Under Delaware law, the corporate veil may be pierced “in the interest
of justice, when such matters as fraud, contravention of law or
contract, public wrong, or where equitable consideration among members
of the corporation require it, are involved”. See Pauley Petroleum Inc.
v. Continental Oil Co ., 43 Del. Ch. 516, 521, 239 A.2d 629, 633
(1968); Geyer v. Ingersoll Publications Co., 621 A.2d 784, 793 (Del.Ch.
1992). (“[A] court can pierce the corporate veil of an entity where
there is fraud or where a subsidiary is in fact a mere instrumentality
or alter ego of its owner.”)
In contrast, New York courts disregard a party’s corporate veil more
“reluctantly”. New York law requires a party seeking to pierce the
corporate veil to show domination of the subsidiary by the parent and
that the domination was used to commit a wrong or fraud. The opinion
assumes, incorrectly, that the latter New York-style showing would be
required in order to impose UCC’s liabilities on Dow. Controlling
Delaware law mandates otherwise; that is, that a party seeking to
pierce the corporate veil between UCC and Dow need only show evidence
of fraud or wrong.
There is, sadly, plenty of evidence of such fraud in the sorry history
of the Bhopal travesty. At the time that Dow acquired UCC on or about
2001, UCC was a “proclaimed absconder” from India’s criminal
prosecution. The Second Circuit has itself acknowledged that UCC’s
tender of its shares in Union Carbide India Limited (UCIL) to the
so-called Bhopal Memorial Hospital Trust “was a fraudulent conveyance
designed principally to avoid prosecution” in India.
Before Dow’s acquisition of UCC, the latter had been selling products
in India through undisclosed third-party agents in order to avoid
subjecting itself to the lawful jurisdiction of Indian courts. In the
recent case of MM Global Services, Inc. v. Dow Chemical Co., 404 F.
Supp. 2d 425, 428-9 (D.Conn. 2005), those undisclosed third-party
agents sued Dow as UCC’s parent alleging that Union Carbide and its
affiliates ceased acting consistently with their alleged contractual
and legal obligations and, in particular, undertook efforts to
establish Dow, untainted by the Bhopal tragedy, in place of the
plaintiffs as a direct seller of products to end-users in India.
That is a classic fraud and abuse of the corporate form. Dow is
perpetrating a prototypical corporate shell-game on India’s courts and
government. This type of conduct is precisely the sort of “fraud” or
“public wrong” that permits a court applying Delaware law to pierce the
corporate veil to hold Dow liable for UCC’s liabilities.

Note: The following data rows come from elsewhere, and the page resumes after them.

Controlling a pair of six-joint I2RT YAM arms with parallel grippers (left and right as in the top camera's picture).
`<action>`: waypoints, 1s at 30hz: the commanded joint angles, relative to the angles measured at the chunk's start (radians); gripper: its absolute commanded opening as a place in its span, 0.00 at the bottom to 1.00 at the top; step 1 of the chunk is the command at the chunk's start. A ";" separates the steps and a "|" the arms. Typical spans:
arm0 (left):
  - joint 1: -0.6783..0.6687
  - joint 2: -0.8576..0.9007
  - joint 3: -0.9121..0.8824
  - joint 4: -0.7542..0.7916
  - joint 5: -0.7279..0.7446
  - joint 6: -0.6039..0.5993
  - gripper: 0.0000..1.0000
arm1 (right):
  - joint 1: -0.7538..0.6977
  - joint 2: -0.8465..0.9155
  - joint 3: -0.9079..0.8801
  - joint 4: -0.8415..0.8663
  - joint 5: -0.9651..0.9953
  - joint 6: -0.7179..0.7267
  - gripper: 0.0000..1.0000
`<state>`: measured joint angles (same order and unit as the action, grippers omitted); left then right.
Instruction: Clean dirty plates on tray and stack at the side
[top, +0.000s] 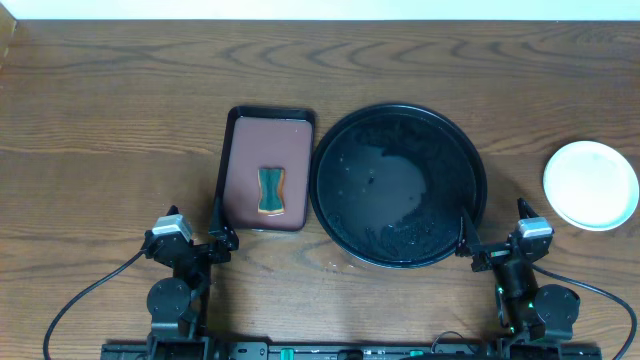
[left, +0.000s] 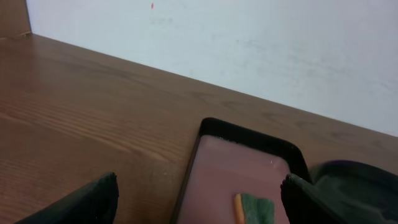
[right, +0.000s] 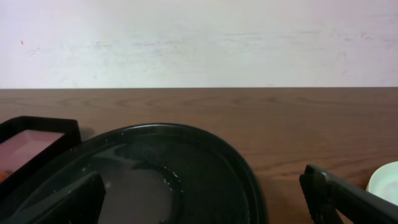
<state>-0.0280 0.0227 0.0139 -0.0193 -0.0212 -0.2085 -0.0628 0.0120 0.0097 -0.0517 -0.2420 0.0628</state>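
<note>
A round black tray (top: 398, 186) holds a film of water at the table's middle; its rim (right: 242, 168) fills the right wrist view. One white plate (top: 590, 184) lies alone at the far right edge. A green and orange sponge (top: 270, 191) lies in a rectangular black tray (top: 232, 160) of brownish water. My left gripper (top: 190, 237) rests open near the front edge, facing that tray (left: 249, 132) and the sponge (left: 255, 208). My right gripper (top: 492, 228) is open at the round tray's front right, holding nothing.
The wooden table (top: 120, 100) reaches back to a pale wall (right: 199, 43). Both arm bases and their cables sit along the front edge. The white plate's rim (right: 387, 180) shows at the right of the right wrist view.
My left arm has come down from a raised pose at the front left to a folded rest at the front edge, its camera level with the table. The right arm has not moved.
At first my left gripper hung open over the table left of the rectangular tray, looking down on the sponge and scattered water drops. Then the arm stood nearer the front edge. Now it lies folded low there, with nothing in either gripper throughout.
</note>
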 joint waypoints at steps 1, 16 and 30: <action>0.003 0.008 -0.009 -0.052 -0.010 0.013 0.84 | 0.005 -0.006 -0.004 0.000 0.003 -0.008 0.99; 0.003 0.009 -0.009 -0.052 -0.010 0.013 0.84 | 0.005 -0.006 -0.004 0.000 0.003 -0.008 0.99; 0.005 -0.022 -0.009 -0.052 -0.010 0.013 0.84 | 0.005 -0.006 -0.004 0.000 0.003 -0.008 0.99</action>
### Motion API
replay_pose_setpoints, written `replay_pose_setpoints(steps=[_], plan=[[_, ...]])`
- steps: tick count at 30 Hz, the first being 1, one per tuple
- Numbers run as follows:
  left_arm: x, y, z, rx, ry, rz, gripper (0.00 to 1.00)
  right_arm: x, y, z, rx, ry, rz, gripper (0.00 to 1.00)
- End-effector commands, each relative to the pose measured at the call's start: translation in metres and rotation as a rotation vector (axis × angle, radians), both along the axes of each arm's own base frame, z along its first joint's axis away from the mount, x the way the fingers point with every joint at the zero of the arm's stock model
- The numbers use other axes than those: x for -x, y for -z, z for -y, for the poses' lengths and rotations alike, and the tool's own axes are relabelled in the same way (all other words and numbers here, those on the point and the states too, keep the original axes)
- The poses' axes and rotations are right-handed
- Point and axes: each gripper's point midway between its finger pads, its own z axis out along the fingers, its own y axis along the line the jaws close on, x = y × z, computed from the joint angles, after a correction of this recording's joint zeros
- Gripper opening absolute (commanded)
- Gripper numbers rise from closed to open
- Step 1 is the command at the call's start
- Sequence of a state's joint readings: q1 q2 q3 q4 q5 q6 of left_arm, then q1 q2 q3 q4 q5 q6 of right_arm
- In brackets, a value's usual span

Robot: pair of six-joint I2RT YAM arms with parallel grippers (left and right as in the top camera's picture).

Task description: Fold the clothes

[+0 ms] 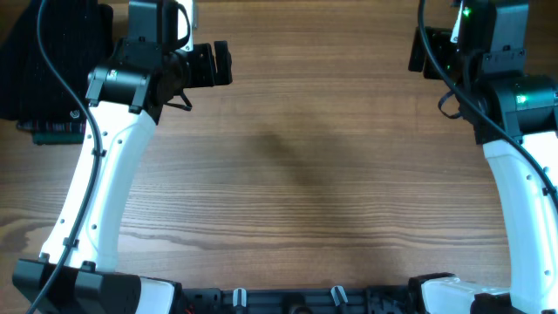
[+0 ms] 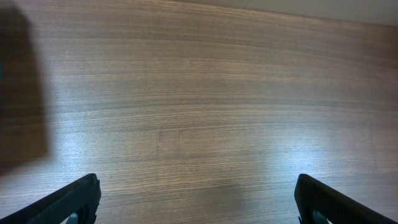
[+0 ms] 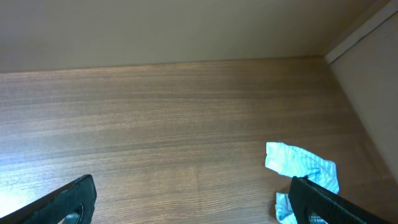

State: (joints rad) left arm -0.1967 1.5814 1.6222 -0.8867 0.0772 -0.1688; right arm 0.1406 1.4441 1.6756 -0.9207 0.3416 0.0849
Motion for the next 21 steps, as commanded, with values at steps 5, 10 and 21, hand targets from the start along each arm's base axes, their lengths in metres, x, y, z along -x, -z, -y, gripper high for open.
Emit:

Even if no fraud could be shown, it is enough under Delaware law to
show that the corporate form has been used to commit a wrong. Central
and State authorities in India have continued to demand that UCC be
liable for the remediation of the badly polluted plant site. The Madhya
Pradesh High Court case was commenced against UCC and Dow, both of
which have claimed that they are not subject to the jurisdiction of
India’s courts. Aiding and abetting a subsidiary to escape the lawful
jurisdiction of Indian courts while planning to carry out that
subsidiary’s business in the very jurisdiction whose laws it flouted is
a sufficient wrong or “abuse of the corporate form” to warrant
veil-piercing. It is no different in essence from a parent stripping
the assets of a subsidiary to render it judgment-proof, conduct which
has been held sufficient to warrant veil-piercing in numerous cases.

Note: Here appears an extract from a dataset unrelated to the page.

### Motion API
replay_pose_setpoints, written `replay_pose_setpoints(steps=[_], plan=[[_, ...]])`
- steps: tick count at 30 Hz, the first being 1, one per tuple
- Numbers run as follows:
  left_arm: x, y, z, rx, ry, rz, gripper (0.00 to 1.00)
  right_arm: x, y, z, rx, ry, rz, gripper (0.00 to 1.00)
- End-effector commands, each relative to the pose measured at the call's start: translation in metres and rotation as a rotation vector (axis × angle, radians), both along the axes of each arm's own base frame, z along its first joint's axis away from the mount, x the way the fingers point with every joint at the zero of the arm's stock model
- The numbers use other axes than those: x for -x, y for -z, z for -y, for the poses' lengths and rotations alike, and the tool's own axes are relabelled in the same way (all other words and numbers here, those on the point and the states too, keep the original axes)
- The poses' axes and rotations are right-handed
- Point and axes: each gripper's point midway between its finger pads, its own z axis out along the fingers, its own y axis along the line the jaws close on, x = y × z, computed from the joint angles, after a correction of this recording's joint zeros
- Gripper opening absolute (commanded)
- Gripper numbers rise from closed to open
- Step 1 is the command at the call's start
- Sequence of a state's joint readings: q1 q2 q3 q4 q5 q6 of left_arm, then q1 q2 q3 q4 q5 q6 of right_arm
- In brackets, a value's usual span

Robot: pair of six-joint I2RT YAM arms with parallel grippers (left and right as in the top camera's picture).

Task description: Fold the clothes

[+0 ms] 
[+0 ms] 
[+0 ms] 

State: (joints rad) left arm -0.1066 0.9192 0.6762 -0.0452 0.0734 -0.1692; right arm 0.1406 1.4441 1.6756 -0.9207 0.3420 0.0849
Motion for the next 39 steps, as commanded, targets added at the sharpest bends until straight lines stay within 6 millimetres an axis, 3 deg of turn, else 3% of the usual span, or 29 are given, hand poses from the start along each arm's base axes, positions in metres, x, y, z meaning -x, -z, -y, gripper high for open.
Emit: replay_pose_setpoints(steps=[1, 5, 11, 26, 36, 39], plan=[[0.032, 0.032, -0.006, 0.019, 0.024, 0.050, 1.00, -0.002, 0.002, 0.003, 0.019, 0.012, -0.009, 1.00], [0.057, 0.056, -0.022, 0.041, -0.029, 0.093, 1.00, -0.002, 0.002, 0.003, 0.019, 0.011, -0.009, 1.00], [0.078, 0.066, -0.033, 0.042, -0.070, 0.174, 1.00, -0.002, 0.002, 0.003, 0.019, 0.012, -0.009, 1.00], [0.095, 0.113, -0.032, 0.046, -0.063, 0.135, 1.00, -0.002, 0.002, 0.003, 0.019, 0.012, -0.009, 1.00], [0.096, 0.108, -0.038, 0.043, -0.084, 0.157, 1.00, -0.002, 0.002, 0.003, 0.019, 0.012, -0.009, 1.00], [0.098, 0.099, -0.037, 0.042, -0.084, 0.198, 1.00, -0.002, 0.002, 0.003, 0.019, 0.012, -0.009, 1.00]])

The Indian government would be well advised not to rely on the
proffered opinion, whatever its source or provenance. The Bhopal
survivors and their activists are prepared to challenge vigorously any
attempt to excuse Dow from accepting its full share of UCC’s liability
in courts both in the U.S. and in India, to say nothing of the public
arena. Dow and, by implication, UCC should not be allowed to conduct
business as usual in India without accounting for the full costs of the
havoc they have caused in Bhopal while a veil of legalistic deception
is cast over their liability, a liability that India’s taxpayers will
have to shoulder if the corporate wrongdoers are given a free pass.
India's position as an emerging economy gives it considerable leverage
over foreign investors such as Dow and UCC who want to do business in
its markets. It is high time that the Indian government learnt to use
it to advance the nation's interests, instead of betraying them.